Biology is unique in the way it directly interfaces with every other part of science and technology. As we have seen, it must interface with the sciences of the inorganic sitting beneath it; with physics and with chemistry.  Because biological systems perform functions in the course of maintaining their viability, how organisms behave impacts on technology in general; i.e. on how to get functions carried out in general. And because organisms are both themselves populations, and are the units for other kinds of populations, their properties bear in several distinct and basic ways on problems associated with social organization.

 

Biology, sitting precisely at these interfaces, builds the bridges and provides the cement which ties all these enterprises together, to form a conceptual whole.
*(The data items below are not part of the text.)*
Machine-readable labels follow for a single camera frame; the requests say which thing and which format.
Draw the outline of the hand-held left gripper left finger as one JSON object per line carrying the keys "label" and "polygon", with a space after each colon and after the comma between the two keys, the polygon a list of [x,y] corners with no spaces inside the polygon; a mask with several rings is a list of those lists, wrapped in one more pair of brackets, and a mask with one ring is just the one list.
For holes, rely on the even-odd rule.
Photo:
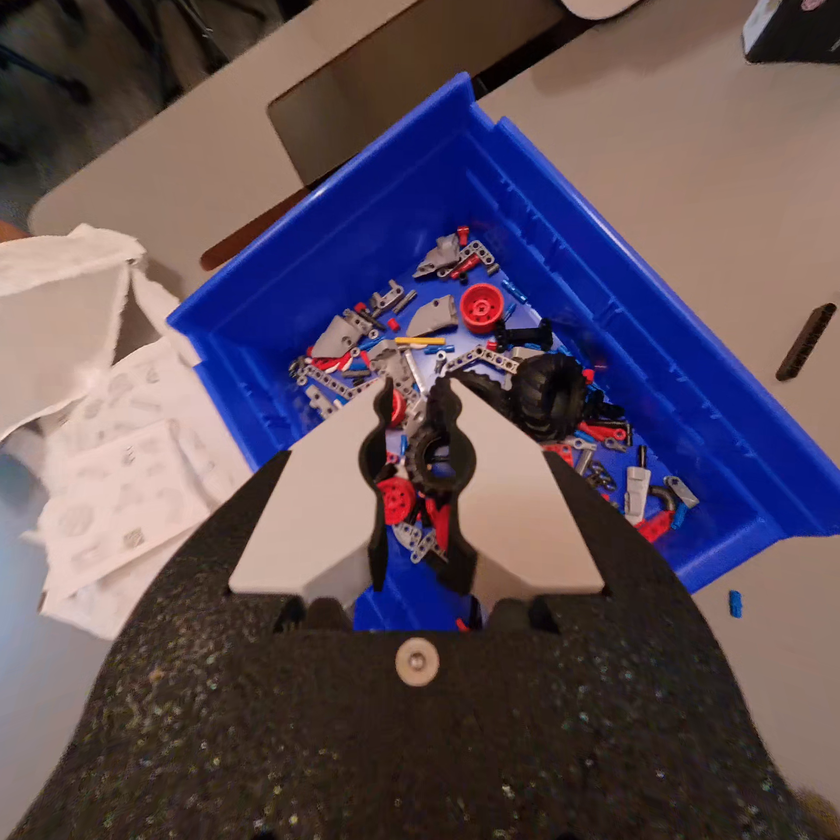
{"label": "hand-held left gripper left finger", "polygon": [[355,602],[382,589],[388,546],[376,478],[392,398],[392,380],[376,380],[287,452],[228,580],[232,593]]}

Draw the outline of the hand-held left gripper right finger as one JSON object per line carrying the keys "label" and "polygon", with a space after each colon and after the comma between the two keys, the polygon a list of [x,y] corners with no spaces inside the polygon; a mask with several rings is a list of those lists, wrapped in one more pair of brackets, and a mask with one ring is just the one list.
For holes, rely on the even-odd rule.
{"label": "hand-held left gripper right finger", "polygon": [[455,472],[445,583],[480,603],[593,595],[605,583],[541,447],[462,382],[445,380]]}

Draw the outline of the small black toy tire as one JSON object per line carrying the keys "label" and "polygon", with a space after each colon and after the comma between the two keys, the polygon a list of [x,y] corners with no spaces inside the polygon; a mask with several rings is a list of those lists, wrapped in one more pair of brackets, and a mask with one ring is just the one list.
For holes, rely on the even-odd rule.
{"label": "small black toy tire", "polygon": [[441,416],[428,419],[409,441],[405,467],[415,490],[436,501],[449,498],[456,483],[450,437]]}

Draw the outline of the pile of toy brick parts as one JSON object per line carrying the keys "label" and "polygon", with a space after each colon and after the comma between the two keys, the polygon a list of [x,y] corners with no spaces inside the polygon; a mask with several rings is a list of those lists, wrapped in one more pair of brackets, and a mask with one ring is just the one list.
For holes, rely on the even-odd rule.
{"label": "pile of toy brick parts", "polygon": [[[467,286],[482,282],[501,290],[506,308],[494,332],[474,335],[460,319],[459,301]],[[433,406],[432,391],[448,373],[488,375],[511,396],[511,378],[521,361],[545,353],[575,359],[546,318],[532,312],[529,322],[511,324],[518,305],[526,307],[527,298],[501,273],[487,247],[472,238],[470,229],[459,227],[437,240],[409,281],[390,280],[387,291],[344,309],[318,341],[290,363],[289,375],[322,420],[375,379],[392,380],[391,428],[401,437],[398,449],[386,455],[386,467],[376,481],[394,476],[409,479],[405,467],[409,442],[428,419],[442,417]],[[408,347],[395,344],[395,337],[439,337],[447,344]],[[535,441],[545,452],[559,456],[654,543],[678,530],[700,500],[683,479],[655,476],[648,449],[634,439],[624,409],[596,386],[593,369],[579,363],[588,383],[581,422],[571,436]],[[512,423],[522,431],[516,416]],[[451,497],[437,501],[416,490],[414,521],[392,526],[411,551],[413,563],[433,554],[445,559]]]}

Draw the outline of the blue plastic bin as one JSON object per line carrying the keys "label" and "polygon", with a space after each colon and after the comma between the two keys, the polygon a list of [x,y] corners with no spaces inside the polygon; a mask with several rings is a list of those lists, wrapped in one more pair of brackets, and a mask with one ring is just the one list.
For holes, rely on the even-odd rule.
{"label": "blue plastic bin", "polygon": [[335,320],[385,283],[412,316],[461,298],[413,278],[437,237],[465,225],[483,248],[509,330],[550,322],[556,354],[594,371],[589,395],[626,411],[652,482],[698,497],[655,547],[697,592],[783,539],[838,534],[838,468],[582,194],[508,119],[493,123],[466,74],[446,83],[329,178],[169,317],[242,455],[259,469],[321,423],[298,372]]}

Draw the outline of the grey desk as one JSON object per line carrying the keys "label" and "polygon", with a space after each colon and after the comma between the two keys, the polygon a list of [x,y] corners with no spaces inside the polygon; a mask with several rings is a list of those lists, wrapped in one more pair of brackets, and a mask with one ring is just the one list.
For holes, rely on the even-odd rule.
{"label": "grey desk", "polygon": [[[774,378],[809,313],[838,303],[838,70],[748,65],[752,8],[641,3],[480,106],[510,118],[838,463],[838,315],[798,377]],[[116,137],[105,121],[92,140],[60,135],[39,188]],[[21,174],[2,176],[2,217],[29,229],[37,203],[5,203]],[[779,542],[696,596],[783,777],[835,806],[838,596],[838,537]]]}

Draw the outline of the red toy wheel hub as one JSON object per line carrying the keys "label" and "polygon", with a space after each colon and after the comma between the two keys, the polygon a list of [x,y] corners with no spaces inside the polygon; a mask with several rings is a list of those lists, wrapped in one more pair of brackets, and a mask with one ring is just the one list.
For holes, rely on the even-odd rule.
{"label": "red toy wheel hub", "polygon": [[501,290],[488,282],[467,286],[458,305],[463,325],[474,335],[493,333],[505,308]]}
{"label": "red toy wheel hub", "polygon": [[379,481],[377,488],[383,501],[386,525],[395,526],[401,522],[414,521],[417,492],[409,479],[394,476]]}

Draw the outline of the large black toy tire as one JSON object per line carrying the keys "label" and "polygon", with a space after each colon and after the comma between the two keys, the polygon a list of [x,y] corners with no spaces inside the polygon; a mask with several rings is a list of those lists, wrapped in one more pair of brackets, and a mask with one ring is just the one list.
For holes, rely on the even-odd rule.
{"label": "large black toy tire", "polygon": [[515,409],[509,392],[497,380],[487,374],[466,370],[448,373],[446,378],[460,382],[508,421],[515,421]]}
{"label": "large black toy tire", "polygon": [[521,430],[538,442],[571,436],[583,418],[588,383],[581,364],[562,353],[520,362],[511,402]]}

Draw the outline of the white printed paper sheets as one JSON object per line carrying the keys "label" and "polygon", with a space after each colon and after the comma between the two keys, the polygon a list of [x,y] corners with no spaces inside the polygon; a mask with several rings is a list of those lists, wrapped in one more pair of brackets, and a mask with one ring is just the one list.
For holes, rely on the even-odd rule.
{"label": "white printed paper sheets", "polygon": [[40,613],[114,640],[174,553],[253,475],[197,374],[160,338],[42,420]]}

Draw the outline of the black toy brick beam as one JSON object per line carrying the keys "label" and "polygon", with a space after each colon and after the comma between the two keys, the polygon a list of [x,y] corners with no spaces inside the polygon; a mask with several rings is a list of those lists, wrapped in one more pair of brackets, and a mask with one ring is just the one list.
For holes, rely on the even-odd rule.
{"label": "black toy brick beam", "polygon": [[775,372],[777,382],[789,382],[802,372],[836,311],[833,302],[812,310]]}

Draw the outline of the torn white paper bag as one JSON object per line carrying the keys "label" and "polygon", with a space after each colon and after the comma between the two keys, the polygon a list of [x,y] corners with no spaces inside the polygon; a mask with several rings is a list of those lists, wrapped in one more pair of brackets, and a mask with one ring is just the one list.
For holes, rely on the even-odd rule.
{"label": "torn white paper bag", "polygon": [[167,321],[180,301],[148,265],[136,238],[88,224],[2,243],[2,440],[84,398],[111,369],[130,291],[155,331],[198,364]]}

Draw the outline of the grey table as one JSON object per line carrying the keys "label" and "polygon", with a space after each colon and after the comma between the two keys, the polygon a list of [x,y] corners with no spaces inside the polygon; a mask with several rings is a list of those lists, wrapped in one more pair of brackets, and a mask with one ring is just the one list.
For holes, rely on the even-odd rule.
{"label": "grey table", "polygon": [[209,277],[211,247],[304,186],[269,105],[415,5],[314,3],[40,199],[29,231],[132,236],[150,277],[187,297]]}

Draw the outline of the white rounded object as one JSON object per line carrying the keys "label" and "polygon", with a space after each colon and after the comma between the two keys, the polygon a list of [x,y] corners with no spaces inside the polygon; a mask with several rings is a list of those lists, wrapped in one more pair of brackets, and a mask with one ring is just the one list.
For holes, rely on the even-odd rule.
{"label": "white rounded object", "polygon": [[592,22],[603,22],[619,17],[642,1],[561,1],[575,17]]}

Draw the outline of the black cardboard box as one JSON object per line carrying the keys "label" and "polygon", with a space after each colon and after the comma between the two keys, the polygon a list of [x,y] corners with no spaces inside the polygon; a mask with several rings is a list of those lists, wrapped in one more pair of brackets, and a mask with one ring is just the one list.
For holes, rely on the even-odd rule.
{"label": "black cardboard box", "polygon": [[751,64],[838,65],[839,1],[759,1],[742,27]]}
Indeed, in this way, we can look upon biology as a vast encyclopedia, teaching profound lessons about all these other realms, precisely because bio-evolution has confronted them, and solved them (or often, failed to solve them) before. This may indeed be the most precious resource which biology has bequeathed to humankind, this encyclopedia. But to use it, we have to learn how to read it and how to interpret its messages-- within biology itself, and across the interfaces between biology and its neighbors.

 

We cannot correctly read biology’s messages, much less apply them, by looking at them through reductionistic spectacles. On the other hand, a theory based on organization and function, largely independent of underlying material bases, is tailor-made to cross the barriers at these interfaces; barriers created precisely by trying to approach them exclusively from their non-biological sides.

 

Across each interface between biology and another science or technology, transport of concepts from the biological side inherently creates a biotechnology. There are several familiar such biotechnologies, which in the past have clustered around such areas as medicine, agriculture or husbandry, and nowadays, ecology and environment. But as we shall see, there are many others, involving other interfaces.

 

It is one of the tasks of theory, not only to illuminate the basis of organic behavior in itself, but to translate this illumination across the interfaces between biology and other realms of human activity.  That is: it is a basic task of biological theory to create biotechnologies. Oddly, there has never been a science of such creation.  Invention is regarded as an entirely subjective realm; a realm of art and craft rather than of science. In philosophic terms, science deals with epistemology, with the objective knowledge of what is; bringing new things into existence is not its province; that belongs rather to ontology, which is concerned with how things come to be.

 

Ironically, biology itself provides a ground upon which epistemology and ontology directly meet. Put simply, organisms are themselves fabricators; they build new things, they make new things, they deploy new things. Hence, an essential part of a theory of organism is precisely a theory of fabrication; a theory of invention and deployment. Thus, a theory of organisms has within itself an ineluctable ontological component; a science of fabrication. Nothing shows more clearly than this the unique character of biology among the sciences, and the unique role that its own theory must play in its own application.